The mechanism underlying ICL remains an open research question: proposed explanations include in-context Bayesian inference, implicit gradient descent over the context, and retrieval of similar training patterns.

Variants by number of examples

Variant Examples in prompt Notes
Zero-shot 0 — task described in instructions only Relies entirely on pre-training generalization
One-shot 1 Single example to demonstrate format and task
Few-shot 2–~20 Standard ICL; diminishing returns beyond ~10 examples for most tasks
Many-shot Hundreds–thousands Enabled by large context windows; useful for complex classification

Zero-shot prompting is a degenerate case of ICL in which no examples are provided; the model generalizes from the task description alone.
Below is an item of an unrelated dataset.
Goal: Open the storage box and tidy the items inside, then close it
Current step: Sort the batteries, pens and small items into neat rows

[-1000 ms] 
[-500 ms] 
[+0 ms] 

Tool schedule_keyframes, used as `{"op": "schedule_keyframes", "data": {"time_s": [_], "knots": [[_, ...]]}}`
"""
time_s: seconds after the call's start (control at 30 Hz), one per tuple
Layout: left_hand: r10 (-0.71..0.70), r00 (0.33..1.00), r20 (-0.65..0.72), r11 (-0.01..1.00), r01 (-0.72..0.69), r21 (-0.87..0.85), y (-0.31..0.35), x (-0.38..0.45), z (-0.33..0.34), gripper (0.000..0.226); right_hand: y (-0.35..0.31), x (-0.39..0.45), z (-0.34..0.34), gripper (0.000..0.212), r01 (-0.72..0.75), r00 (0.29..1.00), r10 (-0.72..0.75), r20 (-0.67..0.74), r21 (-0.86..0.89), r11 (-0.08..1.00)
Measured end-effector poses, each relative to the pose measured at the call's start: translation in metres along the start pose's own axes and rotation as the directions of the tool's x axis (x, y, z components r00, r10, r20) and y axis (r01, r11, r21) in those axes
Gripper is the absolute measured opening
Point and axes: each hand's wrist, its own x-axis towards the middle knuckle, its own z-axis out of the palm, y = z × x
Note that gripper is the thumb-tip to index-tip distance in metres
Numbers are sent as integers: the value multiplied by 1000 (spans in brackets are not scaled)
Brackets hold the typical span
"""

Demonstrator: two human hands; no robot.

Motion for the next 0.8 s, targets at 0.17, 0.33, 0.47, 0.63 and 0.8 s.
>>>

Distinction from fine-tuning

Dimension In-context learning Fine-tuning
Weight update No Yes
Persistence Single call only Permanent (until re-trained)
Cost Inference tokens only Compute + storage for training run
Flexibility Any task, any call Task-specific after training
Limit Context window Training data volume

ICL is preferred when tasks vary per call or labeled data is scarce. Fine-tuning is preferred when behavior must be stable across calls or when the task requires knowledge not well-captured by prompting.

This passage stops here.